[Bf-funboard] Some skinning feature ideas

Matt Ebb matt at mke3.net
Thu Apr 5 05:04:46 CEST 2007


On 4/4/07, Michael Crawford <psyborgue at mac.com> wrote:
>
> > When one first starts painting weights, you would expect that
> > painting "full bright" (i.e. weight 1.0) would mean that the
> > selected bone/influence is going to fully affect the painted area.
> > Just like when painting red with full opacity in the texture image
> > (either in Blender, PhtoShop, or GIMP), you would expect that the
> > colour would be red on the image, not green or orange depending on
> > layers you cannot see/influence (this is ignoring special brushes
> > as the analogy starts breaking down between images/weights there).
>
> I would think most people would find it easier to judge weight by
> color, being able to remember a particular hue after switching from
> group to group.  Try remembering a precise luma value and doing the
> same thing.  Embrace subjectivity and feel the color.
>
> > The point is, you have had to bend your mind around an
> > implementation detail in the system (Blender) to get things to work
> > as you would like; just as one has to do with Maya's weight
> > painting. The only difference is what you bend you mind around. In
> > Blender you bend it around  the fact that the weight you see is not
> > necessarily what you get
>
> see above: really easy to remember color as opposed to value.

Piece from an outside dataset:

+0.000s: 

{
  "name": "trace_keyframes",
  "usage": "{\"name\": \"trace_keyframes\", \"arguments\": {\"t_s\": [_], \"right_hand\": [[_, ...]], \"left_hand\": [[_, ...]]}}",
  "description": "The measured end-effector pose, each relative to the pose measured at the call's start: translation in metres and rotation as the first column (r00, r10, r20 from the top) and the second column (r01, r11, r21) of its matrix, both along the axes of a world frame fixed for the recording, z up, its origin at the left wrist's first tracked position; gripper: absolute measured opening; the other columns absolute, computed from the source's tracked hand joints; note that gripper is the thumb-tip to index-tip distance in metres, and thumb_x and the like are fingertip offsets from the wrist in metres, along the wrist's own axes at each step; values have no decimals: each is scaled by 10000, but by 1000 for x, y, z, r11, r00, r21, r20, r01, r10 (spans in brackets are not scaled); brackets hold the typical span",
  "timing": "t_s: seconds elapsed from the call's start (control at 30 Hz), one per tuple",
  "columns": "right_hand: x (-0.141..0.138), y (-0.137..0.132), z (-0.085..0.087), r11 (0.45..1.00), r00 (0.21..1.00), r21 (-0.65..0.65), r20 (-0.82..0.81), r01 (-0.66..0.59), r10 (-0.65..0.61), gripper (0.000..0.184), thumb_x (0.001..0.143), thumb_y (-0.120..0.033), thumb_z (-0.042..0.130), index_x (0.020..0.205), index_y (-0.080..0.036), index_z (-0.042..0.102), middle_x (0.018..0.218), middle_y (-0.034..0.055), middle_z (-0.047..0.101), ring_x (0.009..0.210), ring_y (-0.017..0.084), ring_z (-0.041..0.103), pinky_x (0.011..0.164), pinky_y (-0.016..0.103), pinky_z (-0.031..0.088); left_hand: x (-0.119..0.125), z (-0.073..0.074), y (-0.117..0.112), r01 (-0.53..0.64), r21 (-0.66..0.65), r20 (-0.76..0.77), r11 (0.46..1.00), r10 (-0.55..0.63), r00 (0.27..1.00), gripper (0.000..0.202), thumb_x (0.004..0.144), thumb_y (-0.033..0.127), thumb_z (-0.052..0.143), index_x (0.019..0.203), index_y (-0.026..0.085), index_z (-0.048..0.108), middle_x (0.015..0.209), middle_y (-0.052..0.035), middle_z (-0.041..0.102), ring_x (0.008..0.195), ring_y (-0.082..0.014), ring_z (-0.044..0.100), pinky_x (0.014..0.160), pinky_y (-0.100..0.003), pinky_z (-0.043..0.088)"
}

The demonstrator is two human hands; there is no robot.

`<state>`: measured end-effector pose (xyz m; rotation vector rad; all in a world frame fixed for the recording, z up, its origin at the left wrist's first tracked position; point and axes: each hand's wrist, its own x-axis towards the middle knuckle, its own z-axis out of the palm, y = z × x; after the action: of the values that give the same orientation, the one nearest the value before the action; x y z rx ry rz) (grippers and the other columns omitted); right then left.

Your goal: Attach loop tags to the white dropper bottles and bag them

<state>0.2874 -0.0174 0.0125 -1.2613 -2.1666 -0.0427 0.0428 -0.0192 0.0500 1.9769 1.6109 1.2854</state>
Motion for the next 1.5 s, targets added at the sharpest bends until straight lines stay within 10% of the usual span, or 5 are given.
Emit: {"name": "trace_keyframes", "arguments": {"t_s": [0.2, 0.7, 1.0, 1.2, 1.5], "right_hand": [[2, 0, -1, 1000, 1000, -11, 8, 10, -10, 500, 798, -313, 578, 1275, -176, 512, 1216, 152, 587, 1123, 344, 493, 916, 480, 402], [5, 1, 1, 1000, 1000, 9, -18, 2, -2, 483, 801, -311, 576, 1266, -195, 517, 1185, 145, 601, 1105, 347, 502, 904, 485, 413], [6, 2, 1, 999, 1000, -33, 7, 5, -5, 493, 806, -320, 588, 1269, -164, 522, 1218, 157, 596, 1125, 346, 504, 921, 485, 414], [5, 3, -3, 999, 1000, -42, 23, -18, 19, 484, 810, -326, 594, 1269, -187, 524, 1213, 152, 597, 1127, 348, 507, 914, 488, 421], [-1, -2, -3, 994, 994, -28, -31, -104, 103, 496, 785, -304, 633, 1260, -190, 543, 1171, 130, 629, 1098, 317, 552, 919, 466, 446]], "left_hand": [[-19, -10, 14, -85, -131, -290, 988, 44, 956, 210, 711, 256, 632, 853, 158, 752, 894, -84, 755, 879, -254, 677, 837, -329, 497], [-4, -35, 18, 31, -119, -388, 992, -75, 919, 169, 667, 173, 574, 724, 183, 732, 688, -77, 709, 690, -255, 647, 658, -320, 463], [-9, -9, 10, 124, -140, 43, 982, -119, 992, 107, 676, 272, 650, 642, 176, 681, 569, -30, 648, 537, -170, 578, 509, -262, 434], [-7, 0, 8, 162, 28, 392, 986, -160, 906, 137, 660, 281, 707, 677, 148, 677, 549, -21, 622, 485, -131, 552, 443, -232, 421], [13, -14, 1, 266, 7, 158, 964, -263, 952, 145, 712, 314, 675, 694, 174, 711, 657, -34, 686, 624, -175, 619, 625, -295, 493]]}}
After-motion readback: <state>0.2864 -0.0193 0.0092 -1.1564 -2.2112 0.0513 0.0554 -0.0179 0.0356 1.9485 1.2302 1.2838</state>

I think you may be missing his point here. He's not complaining about
the way that Blender uses a spectrum to represent a range of 0.0 -
1.0, he's complaining that the colours you see in the view can quite
often have very little bearing on the actual weighting of that
geometry (due to normalisation of weights from other bones). He's
asking for a method to visualise the mesh in a way that accurately
represents its contribution to the final deformation, which would seem
to me to be quite a reasonable request.